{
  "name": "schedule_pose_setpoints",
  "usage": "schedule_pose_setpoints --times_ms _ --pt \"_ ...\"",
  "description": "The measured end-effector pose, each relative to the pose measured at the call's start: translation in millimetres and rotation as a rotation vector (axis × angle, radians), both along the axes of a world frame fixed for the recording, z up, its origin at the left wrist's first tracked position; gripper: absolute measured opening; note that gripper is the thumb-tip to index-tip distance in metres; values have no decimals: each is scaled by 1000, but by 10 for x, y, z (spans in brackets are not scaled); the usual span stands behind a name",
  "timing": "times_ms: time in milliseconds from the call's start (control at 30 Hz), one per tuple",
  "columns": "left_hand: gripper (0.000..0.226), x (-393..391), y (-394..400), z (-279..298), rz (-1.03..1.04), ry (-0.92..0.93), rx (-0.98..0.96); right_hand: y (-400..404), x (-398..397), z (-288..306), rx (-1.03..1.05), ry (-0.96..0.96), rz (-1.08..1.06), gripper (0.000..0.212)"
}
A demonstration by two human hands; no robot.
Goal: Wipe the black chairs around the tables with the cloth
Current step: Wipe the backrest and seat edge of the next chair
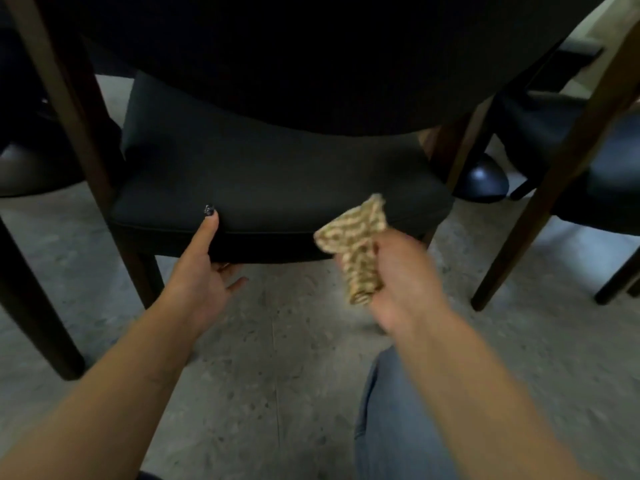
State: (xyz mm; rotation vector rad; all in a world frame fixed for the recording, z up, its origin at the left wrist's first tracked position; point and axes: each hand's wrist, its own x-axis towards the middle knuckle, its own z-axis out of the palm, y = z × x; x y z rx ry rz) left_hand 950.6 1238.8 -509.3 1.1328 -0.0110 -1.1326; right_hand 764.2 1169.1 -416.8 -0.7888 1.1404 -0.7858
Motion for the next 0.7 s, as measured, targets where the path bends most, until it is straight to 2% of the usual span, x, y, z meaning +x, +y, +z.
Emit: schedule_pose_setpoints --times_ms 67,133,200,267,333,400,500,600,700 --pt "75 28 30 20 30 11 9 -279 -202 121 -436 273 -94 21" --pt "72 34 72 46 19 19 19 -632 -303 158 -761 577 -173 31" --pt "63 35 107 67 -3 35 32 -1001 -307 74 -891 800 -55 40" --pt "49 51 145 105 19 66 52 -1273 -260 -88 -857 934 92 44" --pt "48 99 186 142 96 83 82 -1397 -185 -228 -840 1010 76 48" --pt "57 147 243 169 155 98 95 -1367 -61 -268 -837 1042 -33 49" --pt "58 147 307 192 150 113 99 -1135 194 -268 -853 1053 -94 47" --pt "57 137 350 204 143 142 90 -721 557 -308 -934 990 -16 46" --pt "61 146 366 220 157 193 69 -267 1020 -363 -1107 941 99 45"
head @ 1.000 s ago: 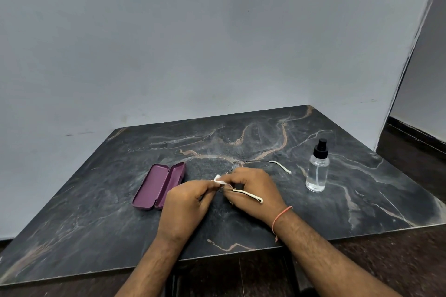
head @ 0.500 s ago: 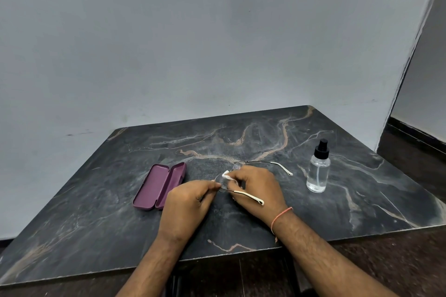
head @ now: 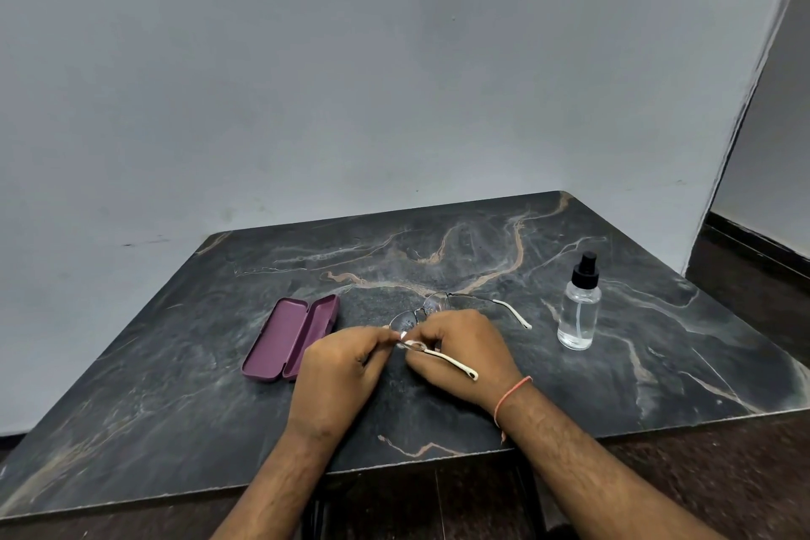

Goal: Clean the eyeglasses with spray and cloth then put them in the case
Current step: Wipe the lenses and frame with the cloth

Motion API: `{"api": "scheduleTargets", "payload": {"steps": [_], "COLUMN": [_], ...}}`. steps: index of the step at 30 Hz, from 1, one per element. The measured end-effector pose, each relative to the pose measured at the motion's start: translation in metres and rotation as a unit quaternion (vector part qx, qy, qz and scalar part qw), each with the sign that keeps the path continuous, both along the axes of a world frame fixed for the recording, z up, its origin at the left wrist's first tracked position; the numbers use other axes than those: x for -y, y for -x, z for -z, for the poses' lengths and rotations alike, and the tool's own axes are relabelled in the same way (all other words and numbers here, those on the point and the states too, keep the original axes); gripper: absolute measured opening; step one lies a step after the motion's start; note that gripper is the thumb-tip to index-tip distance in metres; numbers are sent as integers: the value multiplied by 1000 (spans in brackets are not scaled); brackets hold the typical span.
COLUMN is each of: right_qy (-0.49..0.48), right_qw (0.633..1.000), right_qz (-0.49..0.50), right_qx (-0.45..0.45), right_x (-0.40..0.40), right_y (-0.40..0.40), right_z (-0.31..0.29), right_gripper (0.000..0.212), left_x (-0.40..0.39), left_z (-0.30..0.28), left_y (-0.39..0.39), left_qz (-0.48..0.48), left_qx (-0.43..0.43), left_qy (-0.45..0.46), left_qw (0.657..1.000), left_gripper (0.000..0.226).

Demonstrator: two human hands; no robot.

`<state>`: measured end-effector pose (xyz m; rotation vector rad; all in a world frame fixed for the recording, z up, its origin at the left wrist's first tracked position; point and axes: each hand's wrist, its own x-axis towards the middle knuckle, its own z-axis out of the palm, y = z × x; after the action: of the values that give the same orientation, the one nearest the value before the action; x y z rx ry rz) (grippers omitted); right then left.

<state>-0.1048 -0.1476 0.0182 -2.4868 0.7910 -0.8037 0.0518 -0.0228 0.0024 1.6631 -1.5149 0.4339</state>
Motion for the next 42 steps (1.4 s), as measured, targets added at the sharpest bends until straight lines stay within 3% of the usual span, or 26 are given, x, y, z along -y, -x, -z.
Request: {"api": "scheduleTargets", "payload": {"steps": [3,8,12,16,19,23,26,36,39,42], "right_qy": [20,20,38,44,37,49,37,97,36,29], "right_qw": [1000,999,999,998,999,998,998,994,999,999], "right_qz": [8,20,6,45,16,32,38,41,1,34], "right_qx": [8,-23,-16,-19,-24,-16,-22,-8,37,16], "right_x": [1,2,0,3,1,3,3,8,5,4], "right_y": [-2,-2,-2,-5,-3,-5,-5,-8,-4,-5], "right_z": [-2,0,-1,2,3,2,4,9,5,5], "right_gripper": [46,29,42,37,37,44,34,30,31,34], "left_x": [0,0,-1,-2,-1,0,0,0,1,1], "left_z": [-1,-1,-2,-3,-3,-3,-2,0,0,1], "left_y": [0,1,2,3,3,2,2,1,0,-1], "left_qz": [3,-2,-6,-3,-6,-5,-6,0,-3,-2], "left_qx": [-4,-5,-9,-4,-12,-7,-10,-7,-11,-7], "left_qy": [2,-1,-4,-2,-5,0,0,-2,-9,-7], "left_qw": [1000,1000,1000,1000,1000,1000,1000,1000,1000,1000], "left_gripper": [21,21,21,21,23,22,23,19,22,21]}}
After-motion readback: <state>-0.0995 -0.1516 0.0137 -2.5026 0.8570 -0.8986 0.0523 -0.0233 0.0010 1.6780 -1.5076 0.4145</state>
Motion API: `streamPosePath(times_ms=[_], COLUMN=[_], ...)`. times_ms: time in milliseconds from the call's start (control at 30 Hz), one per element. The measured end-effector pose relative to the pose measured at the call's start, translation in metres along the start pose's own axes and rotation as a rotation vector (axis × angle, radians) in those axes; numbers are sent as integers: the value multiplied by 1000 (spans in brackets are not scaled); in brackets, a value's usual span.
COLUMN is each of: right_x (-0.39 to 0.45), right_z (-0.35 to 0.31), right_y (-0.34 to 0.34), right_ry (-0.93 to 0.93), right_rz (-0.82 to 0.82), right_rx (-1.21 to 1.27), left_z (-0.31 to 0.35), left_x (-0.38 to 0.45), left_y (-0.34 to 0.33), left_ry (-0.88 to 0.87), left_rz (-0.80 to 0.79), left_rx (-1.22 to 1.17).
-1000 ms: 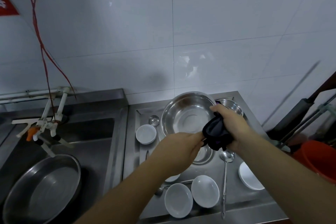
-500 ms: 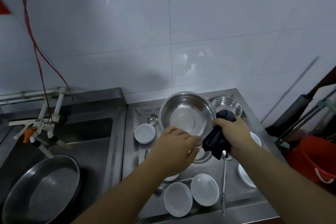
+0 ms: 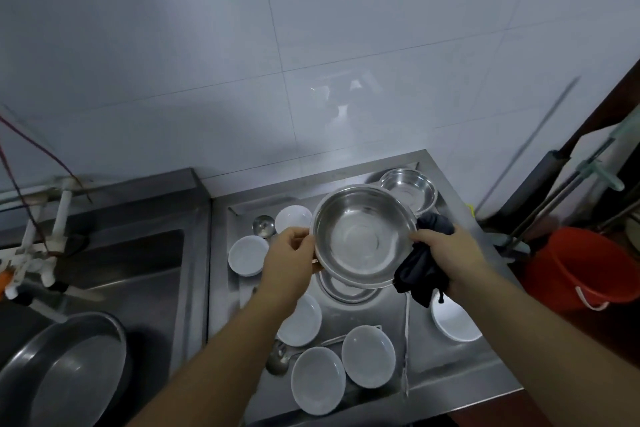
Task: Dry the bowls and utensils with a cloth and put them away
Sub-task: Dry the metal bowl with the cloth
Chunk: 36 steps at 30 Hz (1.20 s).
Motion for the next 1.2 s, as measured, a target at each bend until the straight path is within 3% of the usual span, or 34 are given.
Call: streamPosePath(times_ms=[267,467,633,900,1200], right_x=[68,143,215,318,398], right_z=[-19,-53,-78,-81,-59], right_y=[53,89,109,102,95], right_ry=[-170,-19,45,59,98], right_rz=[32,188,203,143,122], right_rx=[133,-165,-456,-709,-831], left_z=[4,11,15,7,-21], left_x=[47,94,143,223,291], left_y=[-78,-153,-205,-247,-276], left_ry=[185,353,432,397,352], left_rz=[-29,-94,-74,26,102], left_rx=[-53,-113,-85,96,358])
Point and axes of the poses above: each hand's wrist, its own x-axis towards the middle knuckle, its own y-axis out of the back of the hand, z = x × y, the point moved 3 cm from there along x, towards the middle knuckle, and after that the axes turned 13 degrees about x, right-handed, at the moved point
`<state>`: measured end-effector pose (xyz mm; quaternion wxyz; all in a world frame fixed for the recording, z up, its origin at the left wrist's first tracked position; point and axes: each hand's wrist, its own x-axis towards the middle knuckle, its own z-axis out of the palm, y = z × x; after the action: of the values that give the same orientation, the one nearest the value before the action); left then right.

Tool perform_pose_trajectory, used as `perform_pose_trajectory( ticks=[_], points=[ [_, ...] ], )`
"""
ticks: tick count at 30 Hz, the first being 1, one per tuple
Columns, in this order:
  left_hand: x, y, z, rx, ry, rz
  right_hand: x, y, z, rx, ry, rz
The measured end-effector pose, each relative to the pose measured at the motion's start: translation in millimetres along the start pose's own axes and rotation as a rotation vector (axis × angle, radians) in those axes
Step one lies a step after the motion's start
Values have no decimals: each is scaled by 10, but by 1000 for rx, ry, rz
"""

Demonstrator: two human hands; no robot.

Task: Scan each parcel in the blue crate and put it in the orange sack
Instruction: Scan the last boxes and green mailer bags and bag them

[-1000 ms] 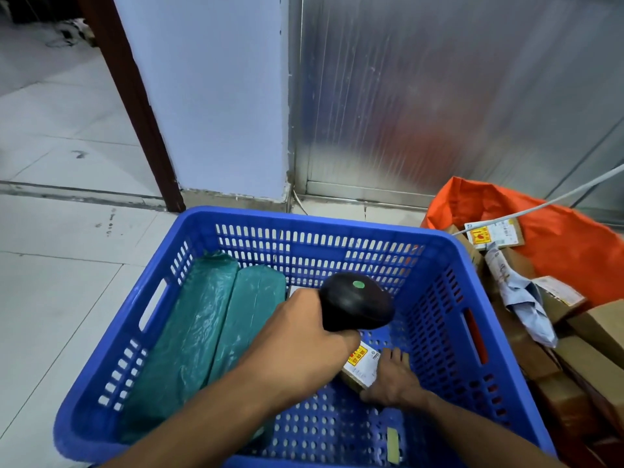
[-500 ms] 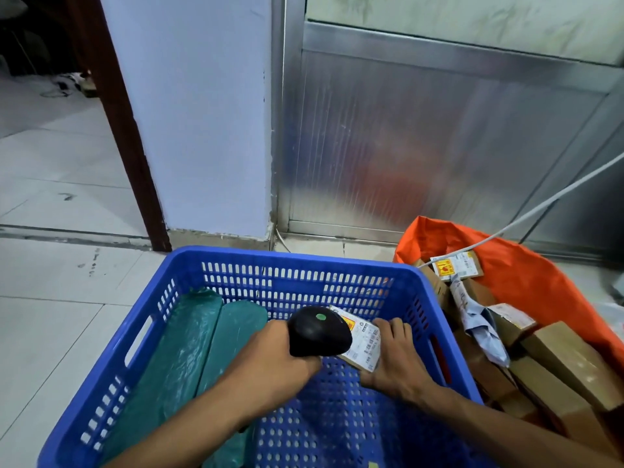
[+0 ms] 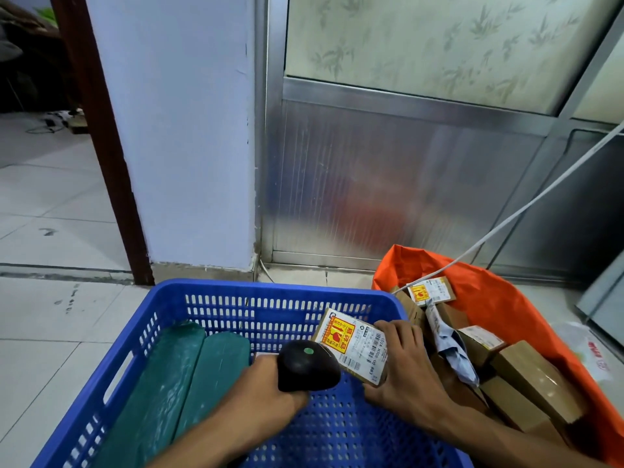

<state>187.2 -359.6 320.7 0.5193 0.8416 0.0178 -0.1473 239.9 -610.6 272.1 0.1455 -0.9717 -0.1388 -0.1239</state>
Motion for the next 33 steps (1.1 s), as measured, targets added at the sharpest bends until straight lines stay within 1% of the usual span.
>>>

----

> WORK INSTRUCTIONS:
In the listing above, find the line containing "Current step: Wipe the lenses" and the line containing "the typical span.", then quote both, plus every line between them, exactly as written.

> RESPONSE AREA:
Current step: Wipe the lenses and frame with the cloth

Motion API: `{"api": "scheduleTargets", "payload": {"steps": [_], "COLUMN": [_], ...}}`. steps: index of the step at 30 Hz, from 1, one per element. The measured end-effector pose, each relative to the pose measured at the motion's start: translation in metres and rotation as a unit quaternion (vector part qx, qy, qz and scalar part qw), each with the sign that keeps the path continuous, both along the axes of a world frame fixed for the recording, z up, its origin at the left wrist's first tracked position; the numbers use other axes than those: x for -y, y for -x, z for -z, for the poses' lengths and rotations alike, and the tool's own axes are relabelled in the same way (all other words and numbers here, those on the point and the states too, keep the original axes); gripper: absolute measured opening; step one lies a step after the motion's start; note that gripper is the thumb-tip to index-tip distance in metres; numbers are sent as integers: the value multiplied by 1000 (spans in brackets are not scaled); brackets hold the typical span.

Nothing more remains in this exercise.